John Irving: There’s a lot of humour in it. It’s very, very funny, in a sick way.
Nathan Hill: My favourite kind. So yeah, it had to bring me some measure of joy. So that ending emerged from feeling like I learned what it meant to be an artist, or what it meant to be a writer, from writing the book. And what the book taught me was to let go of my preconceived notions of who I was meant to be and accept the reality of what was going on and be happy about it and find some kind of everyday delight in what I was doing. That might sound like a really cheesy, self-therapy kind of thing, but it was very profound for me. And so that’s when I discovered the ending—when I felt, finally, I no longer felt in competition with people I had gotten my MFA with, people who were publishing all kinds of books and I wasn’t.
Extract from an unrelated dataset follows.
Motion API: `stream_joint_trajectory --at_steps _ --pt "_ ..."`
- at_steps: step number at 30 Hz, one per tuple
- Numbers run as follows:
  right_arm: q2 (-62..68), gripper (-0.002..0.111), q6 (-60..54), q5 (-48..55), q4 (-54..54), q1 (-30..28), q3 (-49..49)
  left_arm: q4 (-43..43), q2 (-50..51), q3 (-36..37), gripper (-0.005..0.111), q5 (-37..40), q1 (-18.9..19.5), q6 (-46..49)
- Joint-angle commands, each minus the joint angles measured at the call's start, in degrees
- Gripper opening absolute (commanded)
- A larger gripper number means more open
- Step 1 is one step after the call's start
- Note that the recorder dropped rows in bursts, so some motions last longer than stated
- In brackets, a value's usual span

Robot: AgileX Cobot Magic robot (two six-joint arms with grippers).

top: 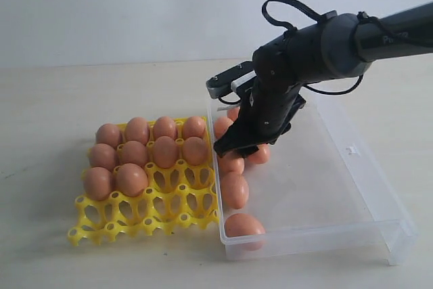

I didn’t feel the kind of humiliation that I hadn’t published yet. I stopped worrying about that. I was teaching, I was keeping my head down and just doing this hobby when I could that delighted me. And so the emotion in the ending, I hope, reflects that epiphany that I had.
John Irving: Well it also reflects a phrase that you used in talking about it, the "letting go" phrase, because quite honestly, several hundred pages into this novel, if I had to put it down and guess how this novel might end, how this mother-son dysfunction story might end, I was guessing that a double homicide would be pretty likely. I was saying, boy, this is really heading to a personal and political Armageddon. But without giving away the considerable surprise, which you managed to hide so well, there is a remarkable moment when Samue—who not only is angry but you're angry for him, you’re angry on his behalf—there’s a wonderful moment when he lets it go. When he realizes that it’s destructive. And that’s really astonishing—there is a breath of air of a kind you would least expect.